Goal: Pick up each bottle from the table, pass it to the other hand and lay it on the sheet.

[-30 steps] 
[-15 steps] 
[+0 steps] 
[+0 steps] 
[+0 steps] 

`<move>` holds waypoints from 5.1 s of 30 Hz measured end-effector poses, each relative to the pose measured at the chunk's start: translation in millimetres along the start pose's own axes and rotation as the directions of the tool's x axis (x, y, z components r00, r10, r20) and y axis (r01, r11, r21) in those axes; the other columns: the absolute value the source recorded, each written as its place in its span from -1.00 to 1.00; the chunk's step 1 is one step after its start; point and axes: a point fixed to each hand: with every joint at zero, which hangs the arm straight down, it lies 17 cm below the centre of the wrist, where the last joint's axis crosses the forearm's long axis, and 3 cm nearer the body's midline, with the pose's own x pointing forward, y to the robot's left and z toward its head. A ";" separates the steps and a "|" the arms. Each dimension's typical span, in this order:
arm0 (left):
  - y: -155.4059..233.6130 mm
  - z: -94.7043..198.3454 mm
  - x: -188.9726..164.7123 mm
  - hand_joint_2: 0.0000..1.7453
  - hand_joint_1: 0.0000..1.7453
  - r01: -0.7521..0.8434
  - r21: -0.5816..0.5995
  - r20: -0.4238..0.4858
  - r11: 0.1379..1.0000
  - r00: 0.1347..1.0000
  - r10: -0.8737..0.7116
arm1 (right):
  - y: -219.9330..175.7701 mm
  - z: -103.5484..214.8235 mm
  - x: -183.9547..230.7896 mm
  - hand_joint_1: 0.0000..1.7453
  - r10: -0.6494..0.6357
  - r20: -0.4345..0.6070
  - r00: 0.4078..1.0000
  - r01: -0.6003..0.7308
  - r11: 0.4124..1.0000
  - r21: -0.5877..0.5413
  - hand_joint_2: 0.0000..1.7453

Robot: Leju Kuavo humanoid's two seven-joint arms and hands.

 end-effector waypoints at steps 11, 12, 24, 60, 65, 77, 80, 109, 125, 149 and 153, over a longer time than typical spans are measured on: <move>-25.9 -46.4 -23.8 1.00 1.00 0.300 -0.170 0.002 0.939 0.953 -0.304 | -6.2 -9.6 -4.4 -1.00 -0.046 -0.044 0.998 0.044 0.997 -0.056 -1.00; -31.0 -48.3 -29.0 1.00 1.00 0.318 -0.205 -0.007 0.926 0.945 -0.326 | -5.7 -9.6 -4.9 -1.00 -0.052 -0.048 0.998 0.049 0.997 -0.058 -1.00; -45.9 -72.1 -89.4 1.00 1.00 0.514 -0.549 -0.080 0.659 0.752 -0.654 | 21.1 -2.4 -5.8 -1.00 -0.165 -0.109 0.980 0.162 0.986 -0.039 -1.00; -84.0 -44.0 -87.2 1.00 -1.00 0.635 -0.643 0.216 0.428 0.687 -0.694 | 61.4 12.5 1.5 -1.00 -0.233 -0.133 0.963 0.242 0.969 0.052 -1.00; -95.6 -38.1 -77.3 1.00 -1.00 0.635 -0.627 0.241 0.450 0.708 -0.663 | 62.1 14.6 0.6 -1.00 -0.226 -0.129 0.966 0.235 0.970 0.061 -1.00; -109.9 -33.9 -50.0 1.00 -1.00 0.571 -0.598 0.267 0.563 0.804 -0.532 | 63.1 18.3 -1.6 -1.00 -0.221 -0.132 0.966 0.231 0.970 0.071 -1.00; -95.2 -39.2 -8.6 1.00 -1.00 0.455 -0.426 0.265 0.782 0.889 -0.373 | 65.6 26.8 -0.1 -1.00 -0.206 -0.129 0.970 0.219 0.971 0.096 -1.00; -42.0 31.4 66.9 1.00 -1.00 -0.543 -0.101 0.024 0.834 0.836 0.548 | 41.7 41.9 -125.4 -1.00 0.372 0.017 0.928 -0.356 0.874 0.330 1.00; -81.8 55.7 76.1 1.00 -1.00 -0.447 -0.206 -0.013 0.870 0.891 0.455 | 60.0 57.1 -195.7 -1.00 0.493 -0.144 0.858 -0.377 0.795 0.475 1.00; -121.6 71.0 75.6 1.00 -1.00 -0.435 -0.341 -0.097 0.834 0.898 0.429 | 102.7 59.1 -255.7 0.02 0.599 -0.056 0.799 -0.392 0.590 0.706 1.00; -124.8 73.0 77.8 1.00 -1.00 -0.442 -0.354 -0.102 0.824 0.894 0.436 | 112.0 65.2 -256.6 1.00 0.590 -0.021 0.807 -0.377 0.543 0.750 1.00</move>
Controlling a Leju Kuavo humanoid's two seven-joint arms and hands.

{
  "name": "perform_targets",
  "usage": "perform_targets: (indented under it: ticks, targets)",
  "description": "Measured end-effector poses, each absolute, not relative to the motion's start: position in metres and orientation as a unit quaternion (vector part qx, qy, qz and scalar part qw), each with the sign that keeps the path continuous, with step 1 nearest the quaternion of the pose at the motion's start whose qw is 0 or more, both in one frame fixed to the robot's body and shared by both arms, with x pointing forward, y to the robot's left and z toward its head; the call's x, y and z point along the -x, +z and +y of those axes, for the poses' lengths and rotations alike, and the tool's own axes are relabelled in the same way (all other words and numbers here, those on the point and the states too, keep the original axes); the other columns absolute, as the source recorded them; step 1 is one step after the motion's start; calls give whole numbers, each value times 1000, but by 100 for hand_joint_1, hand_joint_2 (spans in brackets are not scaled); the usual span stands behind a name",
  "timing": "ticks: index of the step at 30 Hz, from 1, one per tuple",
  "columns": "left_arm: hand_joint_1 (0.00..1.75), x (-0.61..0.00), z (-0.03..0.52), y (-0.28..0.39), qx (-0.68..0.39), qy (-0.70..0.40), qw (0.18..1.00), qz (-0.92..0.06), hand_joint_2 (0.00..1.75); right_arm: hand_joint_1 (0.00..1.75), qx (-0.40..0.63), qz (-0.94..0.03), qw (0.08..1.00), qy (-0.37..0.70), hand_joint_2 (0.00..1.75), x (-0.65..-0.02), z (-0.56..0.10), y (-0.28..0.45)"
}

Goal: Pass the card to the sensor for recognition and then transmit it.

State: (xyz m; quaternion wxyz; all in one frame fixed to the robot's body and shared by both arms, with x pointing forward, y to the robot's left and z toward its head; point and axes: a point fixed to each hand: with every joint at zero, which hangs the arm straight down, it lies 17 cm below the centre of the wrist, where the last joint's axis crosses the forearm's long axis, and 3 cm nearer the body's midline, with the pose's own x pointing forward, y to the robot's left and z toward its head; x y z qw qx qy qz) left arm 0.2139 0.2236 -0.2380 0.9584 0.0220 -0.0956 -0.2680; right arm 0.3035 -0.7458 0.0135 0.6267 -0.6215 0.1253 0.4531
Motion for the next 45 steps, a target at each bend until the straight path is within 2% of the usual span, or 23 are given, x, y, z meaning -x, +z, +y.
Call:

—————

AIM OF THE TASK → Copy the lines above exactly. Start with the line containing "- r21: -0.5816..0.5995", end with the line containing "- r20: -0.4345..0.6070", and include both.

SOLUTION TO THIS EXERCISE →
  - r21: -0.5816..0.5995
  - r20: -0.4238..0.4858
  - r11: 0.1379..1.0000
  - r00: 0.1347..1.0000
  - r10: -0.8737..0.7116
arm1 (right):
  - y: -219.9330..175.7701 mm
  - z: -103.5484..214.8235 mm
  - x: -183.9547..230.7896 mm
  - hand_joint_1: 0.0000..1.7453
  - r10: -0.6494..0.6357
  - r20: -0.4345..0.6070

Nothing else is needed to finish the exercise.